WORK TASK: Would you reproduce exactly the lines below from the one holding "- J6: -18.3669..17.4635" through the one holding "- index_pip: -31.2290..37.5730", inclusive, and no others?

DATA SECTION:
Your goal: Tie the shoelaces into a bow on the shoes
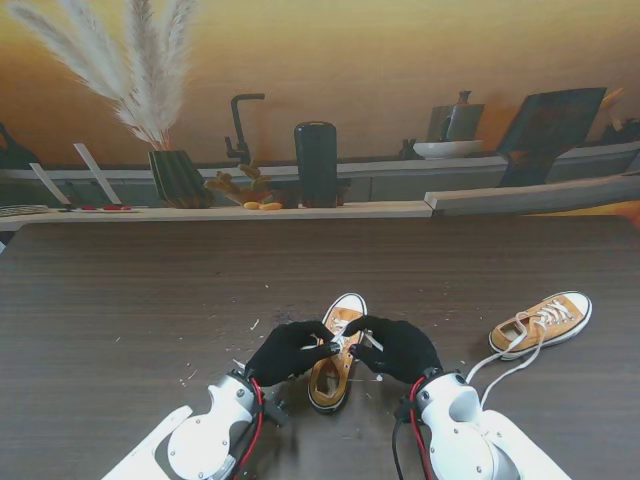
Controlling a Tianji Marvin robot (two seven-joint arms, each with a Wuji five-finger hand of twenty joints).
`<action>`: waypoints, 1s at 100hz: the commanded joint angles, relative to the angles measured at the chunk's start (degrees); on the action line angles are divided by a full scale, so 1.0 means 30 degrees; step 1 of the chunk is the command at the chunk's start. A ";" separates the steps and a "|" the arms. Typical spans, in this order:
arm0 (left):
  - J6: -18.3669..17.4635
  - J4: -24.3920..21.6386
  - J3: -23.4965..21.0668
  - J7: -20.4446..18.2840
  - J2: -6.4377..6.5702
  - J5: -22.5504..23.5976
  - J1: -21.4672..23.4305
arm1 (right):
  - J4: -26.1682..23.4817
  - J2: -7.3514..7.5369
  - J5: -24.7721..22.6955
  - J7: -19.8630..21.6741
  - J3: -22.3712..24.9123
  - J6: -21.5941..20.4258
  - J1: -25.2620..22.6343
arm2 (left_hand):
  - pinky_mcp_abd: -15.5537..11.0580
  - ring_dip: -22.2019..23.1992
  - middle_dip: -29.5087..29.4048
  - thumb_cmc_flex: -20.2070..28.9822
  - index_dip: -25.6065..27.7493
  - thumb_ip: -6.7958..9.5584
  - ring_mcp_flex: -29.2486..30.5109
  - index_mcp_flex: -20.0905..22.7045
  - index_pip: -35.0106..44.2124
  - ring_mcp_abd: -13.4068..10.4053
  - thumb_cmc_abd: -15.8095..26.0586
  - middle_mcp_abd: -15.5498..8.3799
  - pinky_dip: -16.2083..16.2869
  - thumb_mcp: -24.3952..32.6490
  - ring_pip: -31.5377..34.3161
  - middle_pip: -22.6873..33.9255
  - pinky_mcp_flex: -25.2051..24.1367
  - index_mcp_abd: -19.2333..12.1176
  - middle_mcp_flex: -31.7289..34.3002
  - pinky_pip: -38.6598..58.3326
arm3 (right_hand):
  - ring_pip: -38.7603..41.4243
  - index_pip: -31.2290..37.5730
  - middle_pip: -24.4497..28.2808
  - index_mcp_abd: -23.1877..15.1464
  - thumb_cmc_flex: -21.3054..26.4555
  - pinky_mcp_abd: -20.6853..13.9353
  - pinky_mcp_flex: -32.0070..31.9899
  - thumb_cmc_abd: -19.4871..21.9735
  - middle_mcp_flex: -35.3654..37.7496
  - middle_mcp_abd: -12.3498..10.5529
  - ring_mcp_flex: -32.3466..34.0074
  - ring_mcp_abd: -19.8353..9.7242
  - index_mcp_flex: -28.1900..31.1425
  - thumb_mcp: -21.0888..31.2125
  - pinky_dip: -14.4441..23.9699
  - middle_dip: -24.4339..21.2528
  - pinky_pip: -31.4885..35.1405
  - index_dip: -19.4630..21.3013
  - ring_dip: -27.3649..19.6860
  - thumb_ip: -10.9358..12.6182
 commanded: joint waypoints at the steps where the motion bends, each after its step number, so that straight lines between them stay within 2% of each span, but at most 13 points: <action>1: -0.0105 -0.0211 -0.0057 -0.0362 0.0102 -0.0054 0.0139 | 0.0553 -0.0184 -0.0074 -0.0010 -0.0118 0.0055 0.0372 | 0.0412 0.0154 0.0418 0.0665 0.0160 -0.0380 0.0903 -0.0094 0.0276 0.0360 0.0654 -0.0022 -0.0261 -0.0705 -0.0031 0.0146 0.0317 -0.1755 0.0703 0.2087 | 0.0594 0.0207 0.0705 -0.0714 0.0871 -0.0482 0.0548 -0.0629 0.0311 0.1755 0.0241 -0.4868 -0.0623 0.0717 -0.0170 0.0347 0.4830 0.0270 0.0790 0.0817; 11: -0.0124 -0.0246 -0.0136 -0.0367 0.0104 -0.0115 0.0226 | 0.1434 -0.0392 -0.0113 -0.1062 -0.0615 0.0036 0.0938 | 0.0451 0.0149 0.0426 0.0685 0.0133 -0.0386 0.0907 -0.0137 0.0266 0.0367 0.0667 -0.0028 -0.0279 -0.0744 -0.0052 0.0138 0.0315 -0.1786 0.0703 0.2052 | 0.0549 0.0855 0.0773 -0.1434 0.0950 -0.0454 0.0551 -0.1478 0.0655 0.1560 0.0268 -0.4671 -0.0290 0.1276 -0.0145 0.0347 0.4803 -0.0485 0.0605 -0.0068; 19: -0.0120 -0.0294 -0.0184 -0.0389 0.0106 -0.0214 0.0292 | 0.2017 -0.0579 0.0040 -0.1830 -0.0976 -0.0018 0.1317 | 0.0507 0.0150 0.0434 0.0703 0.0113 -0.0391 0.0910 -0.0154 0.0280 0.0369 0.0678 -0.0032 -0.0306 -0.0785 -0.0060 0.0127 0.0300 -0.1784 0.0691 0.1994 | 0.0608 0.1143 0.0818 -0.1850 0.1046 -0.0454 0.0551 -0.2037 0.0879 0.1495 0.0289 -0.4612 0.0066 0.1411 -0.0140 0.0353 0.4801 -0.0714 0.0478 -0.0222; 30: -0.0142 -0.0385 -0.0228 -0.0477 0.0113 -0.0434 0.0386 | 0.2844 -0.0827 0.0075 -0.2936 -0.1494 -0.0055 0.1865 | 0.0606 0.0138 0.0443 0.0749 0.0069 -0.0390 0.0900 -0.0172 0.0276 0.0396 0.0695 -0.0031 -0.0342 -0.0821 -0.0104 0.0117 0.0286 -0.1745 0.0681 0.1923 | 0.0798 0.1874 0.0876 -0.2072 0.0868 -0.0453 0.0551 -0.3023 0.1295 0.1293 0.0282 -0.4717 0.0776 0.2055 -0.0134 0.0378 0.4799 -0.1649 0.0100 -0.0951; 40: -0.0194 -0.0418 -0.0259 -0.0566 0.0136 -0.0505 0.0432 | 0.3459 -0.1030 0.0264 -0.3631 -0.1875 -0.0147 0.2306 | 0.0699 0.0133 0.0453 0.0784 0.0011 -0.0386 0.0905 -0.0200 0.0256 0.0417 0.0728 -0.0029 -0.0373 -0.0861 -0.0134 0.0108 0.0285 -0.1745 0.0671 0.1873 | 0.0897 0.2461 0.0919 -0.2020 0.0780 -0.0503 0.0546 -0.3426 0.1588 0.1156 0.0287 -0.4784 0.1378 0.1945 -0.0058 0.0410 0.4903 -0.2340 -0.0049 -0.1468; 54: -0.0265 -0.0468 -0.0315 -0.0596 0.0154 -0.0518 0.0531 | 0.4369 -0.1352 0.0623 -0.4637 -0.2423 -0.0247 0.2971 | 0.0770 0.0136 0.0467 0.0843 -0.0241 -0.0352 0.0909 -0.0211 0.0100 0.0427 0.0663 -0.0028 -0.0401 -0.0921 -0.0154 0.0099 0.0281 -0.1752 0.0667 0.1846 | 0.1092 0.3405 0.0976 -0.1754 0.0954 -0.0439 0.0559 -0.3693 0.2196 0.1019 0.0302 -0.4840 0.2277 0.0890 0.0098 0.0411 0.4967 -0.3320 -0.0224 -0.1987; 70: -0.0373 -0.0640 -0.0463 -0.0712 0.0233 -0.0421 0.0818 | 0.5440 -0.1735 0.1119 -0.5598 -0.3072 -0.0325 0.3732 | 0.0779 0.0148 0.0485 0.0900 -0.0938 -0.0266 0.0910 -0.0273 -0.0315 0.0427 0.0561 -0.0034 -0.0436 -0.1009 -0.0160 0.0087 0.0285 -0.1749 0.0661 0.1843 | 0.1307 0.3649 0.0949 -0.1173 -0.0218 -0.0402 0.0566 -0.4223 0.2617 0.1000 0.0303 -0.4861 0.3480 0.0642 0.0231 0.0405 0.5112 -0.4144 -0.0387 -0.2443; 78: -0.0510 -0.0708 -0.0527 -0.0700 0.0253 -0.0381 0.0979 | 0.5855 -0.1919 0.1345 -0.6049 -0.3318 -0.0294 0.3989 | 0.0752 0.0154 0.0496 0.0924 -0.1609 -0.0157 0.0910 -0.0229 -0.0732 0.0427 0.0438 -0.0034 -0.0452 -0.1041 -0.0162 0.0082 0.0287 -0.1733 0.0661 0.1858 | 0.1466 0.3108 0.0930 -0.0659 -0.1372 -0.0398 0.0582 -0.4154 0.2845 0.1046 0.0297 -0.4958 0.4188 0.0824 0.0325 0.0401 0.5296 -0.4101 -0.0385 -0.2284; 83: -0.0620 -0.0744 -0.0564 -0.0688 0.0261 -0.0373 0.1081 | 0.6021 -0.2022 0.1499 -0.6291 -0.3421 -0.0295 0.4083 | 0.0701 0.0152 0.0504 0.0947 -0.2164 -0.0072 0.0911 -0.0204 -0.1107 0.0405 0.0386 -0.0111 -0.0470 -0.1029 -0.0181 0.0064 0.0290 -0.1696 0.0644 0.1866 | 0.1543 0.2377 0.0915 -0.0339 -0.2306 -0.0389 0.0590 -0.4046 0.2970 0.1123 0.0297 -0.5005 0.4776 0.1114 0.0369 0.0402 0.5404 -0.3660 -0.0351 -0.1647; 88: -0.0705 -0.0785 -0.0592 -0.0674 0.0268 -0.0380 0.1170 | 0.6118 -0.2103 0.1626 -0.6479 -0.3493 -0.0324 0.4132 | 0.0666 0.0153 0.0512 0.0953 -0.2518 -0.0030 0.0911 -0.0227 -0.1383 0.0399 0.0341 -0.0114 -0.0479 -0.1030 -0.0188 0.0059 0.0292 -0.1644 0.0640 0.1879 | 0.1600 0.1737 0.0897 -0.0101 -0.3051 -0.0358 0.0595 -0.3852 0.3089 0.1188 0.0298 -0.5036 0.5247 0.1288 0.0405 0.0405 0.5474 -0.2860 -0.0329 -0.0832; 89: -0.0717 -0.0795 -0.0599 -0.0679 0.0272 -0.0380 0.1186 | 0.6135 -0.2117 0.1647 -0.6514 -0.3506 -0.0331 0.4141 | 0.0660 0.0154 0.0515 0.0951 -0.2626 -0.0015 0.0911 -0.0183 -0.1457 0.0399 0.0332 -0.0114 -0.0482 -0.1028 -0.0188 0.0057 0.0292 -0.1649 0.0641 0.1883 | 0.1611 0.1322 0.0895 -0.0078 -0.3198 -0.0367 0.0597 -0.3816 0.3114 0.1175 0.0303 -0.5044 0.5348 0.1329 0.0442 0.0414 0.5477 -0.2027 -0.0325 -0.0553; 91: -0.0742 -0.0812 -0.0612 -0.0692 0.0281 -0.0374 0.1217 | 0.6164 -0.2141 0.1683 -0.6570 -0.3529 -0.0344 0.4157 | 0.0655 0.0155 0.0518 0.0953 -0.2733 0.0000 0.0911 -0.0175 -0.1541 0.0399 0.0326 -0.0114 -0.0486 -0.1024 -0.0189 0.0056 0.0291 -0.1635 0.0641 0.1886 | 0.1628 0.1024 0.0887 0.0029 -0.3422 -0.0366 0.0602 -0.3746 0.3118 0.1183 0.0300 -0.5054 0.5468 0.1351 0.0474 0.0419 0.5479 -0.1381 -0.0317 -0.0319; 100: -0.0832 -0.0864 -0.0654 -0.0770 0.0325 -0.0307 0.1316 | 0.6255 -0.2219 0.1897 -0.6674 -0.3594 -0.0472 0.4217 | 0.0596 0.0153 0.0534 0.0932 -0.3574 0.0082 0.0912 -0.0173 -0.2364 0.0340 0.0253 -0.0108 -0.0502 -0.0995 -0.0215 0.0053 0.0295 -0.1484 0.0660 0.1913 | 0.1696 0.0829 0.0871 0.0265 -0.4438 -0.0353 0.0627 -0.3351 0.3207 0.1300 0.0292 -0.5145 0.5647 0.1163 0.0575 0.0409 0.5480 -0.1097 -0.0259 -0.0236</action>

ANSWER FOR THIS EXERCISE:
  - J6: -18.3669..17.4635
  - J4: -24.3920..21.6386
  - J3: -23.4965..21.0668
  - J7: -20.4446..18.2840
  - J2: -6.4377..6.5702
  - J5: -22.5504..23.5976
  - J1: -21.4672..23.4305
arm1 (right):
  - J4: -26.1682..23.4817
  - J2: -7.3514..7.5369
  - J5: -24.7721..22.6955
  - J7: -19.8630..21.6741
  - J3: -22.3712..24.9123
  - J6: -21.5941..20.4258
  - J1: -25.2620..22.6343
arm2 (left_hand):
  - pinky_mcp_abd: -15.5537..11.0580
  - ring_dip: -22.2019..23.1992
  - middle_dip: -29.5087..29.4048
  - thumb_cmc_flex: -20.2070..28.9822
  - index_dip: -25.6065..27.7493
  - thumb_ip: -6.7958..9.5584
  - ring_mcp_flex: -29.2486..30.5109
  - index_mcp_flex: -20.0905..22.7045
  - index_pip: -35.0106..44.2124
  - ring_mcp_abd: -13.4068..10.4053
  - thumb_cmc_abd: -15.8095..26.0586
  - middle_mcp_abd: -15.5498..8.3799
  - pinky_dip: -16.2083..16.2869
  - thumb_mcp: -24.3952..32.6490
  - ring_pip: -31.5377..34.3161
  - middle_pip: -22.6873..33.9255
  - pinky_mcp_flex: -25.2051..24.1367
  - index_mcp_abd: -19.2333..12.1176
  - middle_mcp_flex: -31.7289..34.3002
  - pinky_pip: -38.6598..58.3326
arm3 (right_hand):
  - ring_pip: -38.7603..41.4243
  - index_pip: -31.2290..37.5730

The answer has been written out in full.